Fi: C (2 of 4) How well do the interfaces inform the narrative of the story?

Here the interfaces fare a little better. The news that is only very slightly interactive tell of a society where the illusion of choice is a given. The easy-bullying grade Board helps illustrate how might makes right here. The bug volumetric projection shows the indoctrination process. It all helps to paint the picture of the society. Even the panic-inducing collision alarm & rescue shuttle interfaces help “sweeten” the scenes they appear in, underscoring the emotional tone of the scenes in which they appear.

CollisionAlarm

On the other hand, the diegesis-breaking goofiness of the course-plotting scene, had me digressing from the tech to write COURSE OPTIMAL, an open letter for writers to drop the stoic guru metaphor and adopt an active academy model instead. While it let me try my hand at scene writing, it wrecked much of the storytelling cred it had built up.

A-writer

Interfaces: D (1 of 4)
How well do the interfaces equip the characters to achieve their goals?
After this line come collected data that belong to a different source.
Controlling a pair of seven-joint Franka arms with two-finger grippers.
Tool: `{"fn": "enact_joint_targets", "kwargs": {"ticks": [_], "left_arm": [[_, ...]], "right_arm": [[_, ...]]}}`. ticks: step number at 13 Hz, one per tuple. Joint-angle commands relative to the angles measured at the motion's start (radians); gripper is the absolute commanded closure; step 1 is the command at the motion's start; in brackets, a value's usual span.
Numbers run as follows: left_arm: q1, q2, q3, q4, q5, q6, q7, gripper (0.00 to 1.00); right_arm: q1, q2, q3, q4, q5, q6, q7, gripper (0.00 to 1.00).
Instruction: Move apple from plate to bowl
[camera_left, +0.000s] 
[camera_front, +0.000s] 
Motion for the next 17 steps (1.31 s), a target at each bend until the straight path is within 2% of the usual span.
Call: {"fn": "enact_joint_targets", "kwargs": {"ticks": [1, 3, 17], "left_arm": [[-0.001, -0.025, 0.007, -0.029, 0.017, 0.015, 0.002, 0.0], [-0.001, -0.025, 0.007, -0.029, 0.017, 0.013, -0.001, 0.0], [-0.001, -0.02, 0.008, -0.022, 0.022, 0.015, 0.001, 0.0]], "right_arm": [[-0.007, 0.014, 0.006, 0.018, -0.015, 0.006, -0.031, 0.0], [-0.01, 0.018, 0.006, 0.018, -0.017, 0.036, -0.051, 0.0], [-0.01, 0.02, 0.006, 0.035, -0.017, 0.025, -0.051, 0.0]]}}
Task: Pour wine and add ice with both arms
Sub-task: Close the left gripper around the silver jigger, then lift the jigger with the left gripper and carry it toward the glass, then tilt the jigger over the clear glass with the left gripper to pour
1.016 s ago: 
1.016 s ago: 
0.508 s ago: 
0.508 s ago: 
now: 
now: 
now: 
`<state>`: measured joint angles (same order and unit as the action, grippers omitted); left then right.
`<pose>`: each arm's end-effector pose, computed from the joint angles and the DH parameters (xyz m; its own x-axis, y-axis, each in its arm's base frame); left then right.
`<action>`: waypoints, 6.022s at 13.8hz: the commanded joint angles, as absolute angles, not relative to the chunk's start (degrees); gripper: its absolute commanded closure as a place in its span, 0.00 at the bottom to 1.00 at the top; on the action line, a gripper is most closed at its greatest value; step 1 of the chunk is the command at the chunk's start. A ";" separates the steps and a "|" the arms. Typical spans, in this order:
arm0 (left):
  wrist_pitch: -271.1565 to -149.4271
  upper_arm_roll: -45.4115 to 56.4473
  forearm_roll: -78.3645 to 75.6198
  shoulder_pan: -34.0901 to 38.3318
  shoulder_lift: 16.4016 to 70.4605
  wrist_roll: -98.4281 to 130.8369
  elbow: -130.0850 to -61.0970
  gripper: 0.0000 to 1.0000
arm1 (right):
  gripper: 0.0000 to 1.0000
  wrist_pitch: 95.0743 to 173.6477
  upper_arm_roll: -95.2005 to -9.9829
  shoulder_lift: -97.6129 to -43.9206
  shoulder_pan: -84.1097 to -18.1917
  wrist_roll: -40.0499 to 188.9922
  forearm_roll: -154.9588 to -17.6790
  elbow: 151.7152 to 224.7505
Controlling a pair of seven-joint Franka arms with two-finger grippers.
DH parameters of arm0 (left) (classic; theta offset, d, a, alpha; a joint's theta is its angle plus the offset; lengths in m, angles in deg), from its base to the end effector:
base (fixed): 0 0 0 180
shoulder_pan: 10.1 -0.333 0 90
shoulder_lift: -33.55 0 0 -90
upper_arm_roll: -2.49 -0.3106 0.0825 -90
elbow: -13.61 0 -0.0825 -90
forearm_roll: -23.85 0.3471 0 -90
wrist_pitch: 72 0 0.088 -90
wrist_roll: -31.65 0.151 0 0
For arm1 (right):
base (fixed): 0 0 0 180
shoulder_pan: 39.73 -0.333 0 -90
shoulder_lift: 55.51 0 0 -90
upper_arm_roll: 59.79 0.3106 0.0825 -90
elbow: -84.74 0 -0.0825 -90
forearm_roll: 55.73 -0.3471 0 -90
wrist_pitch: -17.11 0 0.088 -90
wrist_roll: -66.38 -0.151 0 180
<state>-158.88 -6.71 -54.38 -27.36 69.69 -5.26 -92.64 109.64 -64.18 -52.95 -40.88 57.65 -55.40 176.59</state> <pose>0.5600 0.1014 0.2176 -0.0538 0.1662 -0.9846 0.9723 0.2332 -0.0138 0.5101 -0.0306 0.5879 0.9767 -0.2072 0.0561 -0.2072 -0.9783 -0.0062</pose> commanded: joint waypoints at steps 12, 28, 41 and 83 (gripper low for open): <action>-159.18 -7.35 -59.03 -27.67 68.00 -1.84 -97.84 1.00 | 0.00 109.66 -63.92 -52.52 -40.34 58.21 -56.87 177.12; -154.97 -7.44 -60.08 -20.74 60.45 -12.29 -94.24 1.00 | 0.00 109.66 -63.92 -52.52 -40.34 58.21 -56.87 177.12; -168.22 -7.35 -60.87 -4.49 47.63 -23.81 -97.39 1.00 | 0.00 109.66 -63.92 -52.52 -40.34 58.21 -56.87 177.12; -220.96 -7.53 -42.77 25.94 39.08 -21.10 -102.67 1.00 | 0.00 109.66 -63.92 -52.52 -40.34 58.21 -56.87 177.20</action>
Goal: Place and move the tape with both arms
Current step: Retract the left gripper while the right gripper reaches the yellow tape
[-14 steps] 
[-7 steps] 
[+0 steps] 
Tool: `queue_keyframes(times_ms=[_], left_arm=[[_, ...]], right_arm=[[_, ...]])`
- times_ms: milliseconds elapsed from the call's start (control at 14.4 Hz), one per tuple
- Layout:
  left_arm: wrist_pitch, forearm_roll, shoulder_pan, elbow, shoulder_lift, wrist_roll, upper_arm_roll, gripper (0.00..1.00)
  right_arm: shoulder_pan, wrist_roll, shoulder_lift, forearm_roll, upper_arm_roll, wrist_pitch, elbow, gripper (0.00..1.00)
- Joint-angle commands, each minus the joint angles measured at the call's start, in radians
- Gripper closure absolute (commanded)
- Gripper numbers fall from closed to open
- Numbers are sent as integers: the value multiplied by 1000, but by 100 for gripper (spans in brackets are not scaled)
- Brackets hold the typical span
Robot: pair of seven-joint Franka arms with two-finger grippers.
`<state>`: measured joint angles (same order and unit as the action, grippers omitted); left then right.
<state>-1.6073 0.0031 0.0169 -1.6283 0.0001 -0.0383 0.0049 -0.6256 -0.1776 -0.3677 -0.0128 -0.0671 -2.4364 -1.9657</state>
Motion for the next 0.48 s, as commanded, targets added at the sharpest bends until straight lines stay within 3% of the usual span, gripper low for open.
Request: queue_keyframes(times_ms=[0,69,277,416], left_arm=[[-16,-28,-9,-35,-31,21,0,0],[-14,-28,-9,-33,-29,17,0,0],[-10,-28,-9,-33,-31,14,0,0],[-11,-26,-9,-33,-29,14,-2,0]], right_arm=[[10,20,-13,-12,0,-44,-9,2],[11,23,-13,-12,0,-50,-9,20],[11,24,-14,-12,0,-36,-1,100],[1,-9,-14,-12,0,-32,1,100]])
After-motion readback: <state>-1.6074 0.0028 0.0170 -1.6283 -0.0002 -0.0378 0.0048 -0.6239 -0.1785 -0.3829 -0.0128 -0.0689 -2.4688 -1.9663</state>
Certainly there are some examples of good, goal-directed interfaces. The war game equipment is well suited to the learning goals of boot camp. The healing chamber helps its patient physically, socially, and psychologically. The briefly-seen insertion windows help give the escape pod pilot a sense of what she needs to do to get the pod oriented correctly for re-entry.

StarshipTroopers-tank-02

And if you want to give them the benefit of the apologetics doubt, the doors work like doors should, the tattoo-o-matic—though a placebo—helps customers manage pain, and lastly, the weapons cache opens as seamlessly as you’d need it to in a crisis. I’m not sure those were intended as I’m interpreting them, but that’s what apologetics is all about.

tattoo

But then you get to the terrible interfaces like the live fire exercise that seems to want to kill recruits, the pillory that forgets that the drama is the point, the combat interfaces that are full of sound and fury and not much else, the Klendathu casualty announcement that doesn’t help people reading it, the fuigetry-filled binoculars, and the inscrutable uplink, and it’s just not a place to look for inspiration for real-world design.

StarshipTroopers-Whipping-Post02

Final Grade D (3 of 12), MATINÉE

Despite its ultimate grade, I’m still fond of this one, and hope to be showing it in 2015 at a sci-fi movie night where we can lament together at the marvelous train-wreck that are the Starship Troopers interfaces.